> **WHAT THE TASK ASKS**:
Check every line of the data for the string "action" and copy the ones that have it.

:::::

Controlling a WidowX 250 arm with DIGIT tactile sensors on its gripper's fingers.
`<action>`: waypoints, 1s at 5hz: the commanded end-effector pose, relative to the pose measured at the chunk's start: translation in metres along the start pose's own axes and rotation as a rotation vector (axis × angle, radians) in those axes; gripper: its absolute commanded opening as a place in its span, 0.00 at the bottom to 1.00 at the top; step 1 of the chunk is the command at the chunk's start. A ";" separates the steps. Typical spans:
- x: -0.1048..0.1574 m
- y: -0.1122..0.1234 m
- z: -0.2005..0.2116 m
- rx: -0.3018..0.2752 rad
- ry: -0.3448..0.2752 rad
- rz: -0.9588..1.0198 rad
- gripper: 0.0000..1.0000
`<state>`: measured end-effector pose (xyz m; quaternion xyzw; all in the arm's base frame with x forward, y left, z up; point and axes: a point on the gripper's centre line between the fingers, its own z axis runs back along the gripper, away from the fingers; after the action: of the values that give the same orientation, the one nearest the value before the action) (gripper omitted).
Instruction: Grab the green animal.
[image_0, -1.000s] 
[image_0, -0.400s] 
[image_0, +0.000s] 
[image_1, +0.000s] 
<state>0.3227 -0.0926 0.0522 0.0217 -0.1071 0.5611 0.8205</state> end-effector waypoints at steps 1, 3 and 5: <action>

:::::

> **RESPONSE FOR THIS EXERCISE**:
`<action>`: waypoints, 1s at 5hz: the commanded end-effector pose, relative to the pose measured at the chunk's start: translation in metres along the start pose's own axes and rotation as a rotation vector (axis × angle, radians) in those axes; gripper: its absolute commanded opening as a place in its span, 0.00 at the bottom to 1.00 at the top; step 1 of the chunk is the command at the chunk's start. A ";" separates the steps. Typical spans:
`<state>`: measured end-effector pose (xyz m; quaternion xyzw; all in the arm's base frame with x forward, y left, z up; point and axes: a point on the gripper's centre line between the fingers, its own z axis runs back along the gripper, away from the fingers; after the action: of the values that give the same orientation, the one nearest the value before the action) (gripper omitted).
<state>0.3227 -0.0926 0.0522 0.0217 -0.1071 0.5611 0.8205</state> end-effector waypoints at steps 1, 3 and 5: <action>

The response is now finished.